__What the task requires__: Exact reproduction of the listing is required. Pictures are not reproduced.

(Given material)

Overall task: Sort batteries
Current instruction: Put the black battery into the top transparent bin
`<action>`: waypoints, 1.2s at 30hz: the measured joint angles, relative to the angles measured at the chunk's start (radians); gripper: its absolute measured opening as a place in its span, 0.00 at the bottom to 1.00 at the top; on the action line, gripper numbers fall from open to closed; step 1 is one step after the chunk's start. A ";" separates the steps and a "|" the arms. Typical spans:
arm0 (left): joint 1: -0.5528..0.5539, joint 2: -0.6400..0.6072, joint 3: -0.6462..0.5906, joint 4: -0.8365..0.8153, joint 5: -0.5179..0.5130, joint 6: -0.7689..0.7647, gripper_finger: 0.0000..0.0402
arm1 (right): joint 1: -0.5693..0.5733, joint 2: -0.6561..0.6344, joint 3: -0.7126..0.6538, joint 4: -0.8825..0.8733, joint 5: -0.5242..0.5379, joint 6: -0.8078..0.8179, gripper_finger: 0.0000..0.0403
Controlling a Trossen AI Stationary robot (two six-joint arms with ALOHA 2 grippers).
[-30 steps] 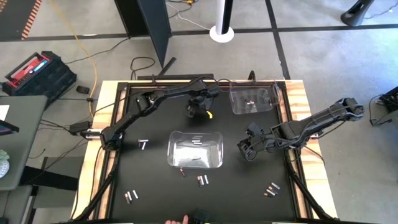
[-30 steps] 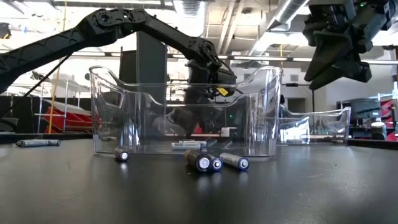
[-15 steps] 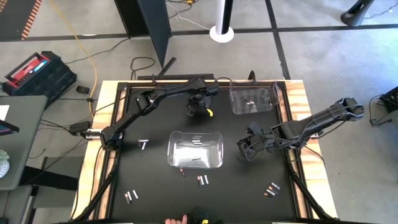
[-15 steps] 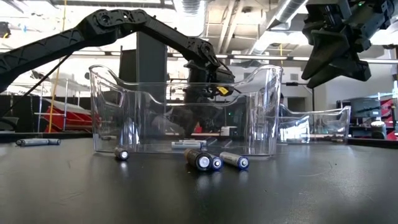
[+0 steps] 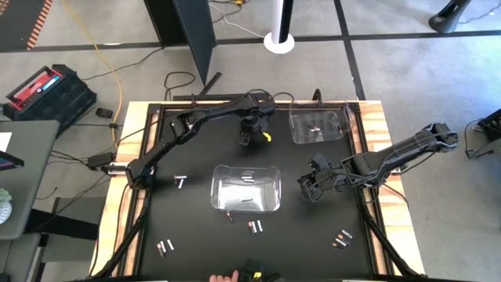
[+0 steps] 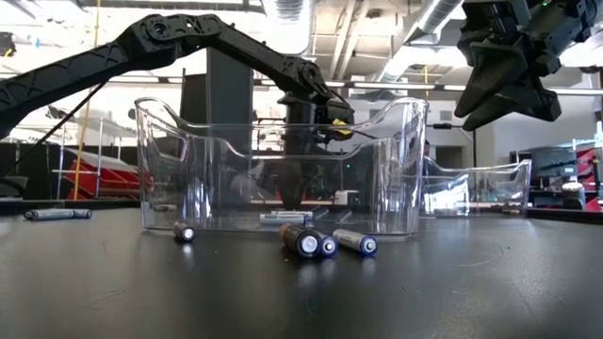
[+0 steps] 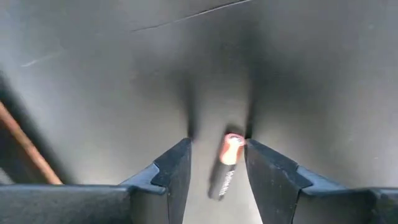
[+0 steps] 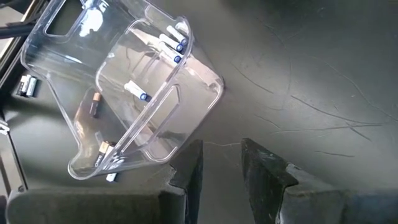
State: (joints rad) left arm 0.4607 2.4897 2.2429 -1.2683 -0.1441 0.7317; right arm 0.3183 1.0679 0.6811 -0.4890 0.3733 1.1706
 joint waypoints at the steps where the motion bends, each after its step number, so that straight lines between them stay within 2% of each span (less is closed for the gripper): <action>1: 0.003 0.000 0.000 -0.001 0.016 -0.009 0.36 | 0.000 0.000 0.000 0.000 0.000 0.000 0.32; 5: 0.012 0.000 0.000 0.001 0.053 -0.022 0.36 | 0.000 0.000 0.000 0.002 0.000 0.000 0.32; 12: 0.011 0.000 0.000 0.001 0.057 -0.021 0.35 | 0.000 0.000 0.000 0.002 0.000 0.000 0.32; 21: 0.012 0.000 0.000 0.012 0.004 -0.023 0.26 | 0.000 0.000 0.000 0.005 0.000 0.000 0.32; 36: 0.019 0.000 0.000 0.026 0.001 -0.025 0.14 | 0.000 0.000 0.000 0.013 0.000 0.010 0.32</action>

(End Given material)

__Expected output__:
Overall task: Sort batteries
Current instruction: Put the black battery into the top transparent bin
`<action>`: waypoints, 1.2s at 30hz: the measured joint angles, relative to the angles measured at the chunk's start (radians); gripper: its absolute measured opening as a place in its span, 0.00 at the bottom to 1.00 at the top; on the action line, gripper numbers fall from open to closed; step 1 is one step after the chunk's start. A ";" separates the steps and a "|" the arms. Typical spans:
arm0 (left): joint 1: -0.5528..0.5539, joint 2: -0.6400..0.6072, joint 3: -0.6462..0.5906, joint 4: -0.8365..0.8153, joint 5: -0.5179..0.5130, joint 6: -0.7689..0.7647, gripper_finger: 0.0000..0.0402
arm1 (right): joint 1: -0.5693..0.5733, joint 2: -0.6561..0.6344, joint 3: -0.7126..0.6538, joint 4: -0.8825..0.8733, joint 5: -0.5242..0.5379, joint 6: -0.8078..0.8179, gripper_finger: 0.0000..0.0403
Controlling a Trossen AI Stationary robot (two six-joint arms with ALOHA 2 grippers).
[-30 steps] 
[-30 steps] 
[-15 steps] 
[-15 steps] 
[+0 steps] 
[+0 steps] 
[+0 steps] 
[+0 steps] 
State: (joints rad) left arm 0.4607 2.4897 2.2429 -1.2683 -0.1441 0.7317; right arm 0.3183 1.0679 0.6811 -0.4890 0.3733 1.1706
 joint waypoints at the steps where the motion bends, each after its step number, so that straight lines between them stay within 2% of each span (less is closed for the gripper): <action>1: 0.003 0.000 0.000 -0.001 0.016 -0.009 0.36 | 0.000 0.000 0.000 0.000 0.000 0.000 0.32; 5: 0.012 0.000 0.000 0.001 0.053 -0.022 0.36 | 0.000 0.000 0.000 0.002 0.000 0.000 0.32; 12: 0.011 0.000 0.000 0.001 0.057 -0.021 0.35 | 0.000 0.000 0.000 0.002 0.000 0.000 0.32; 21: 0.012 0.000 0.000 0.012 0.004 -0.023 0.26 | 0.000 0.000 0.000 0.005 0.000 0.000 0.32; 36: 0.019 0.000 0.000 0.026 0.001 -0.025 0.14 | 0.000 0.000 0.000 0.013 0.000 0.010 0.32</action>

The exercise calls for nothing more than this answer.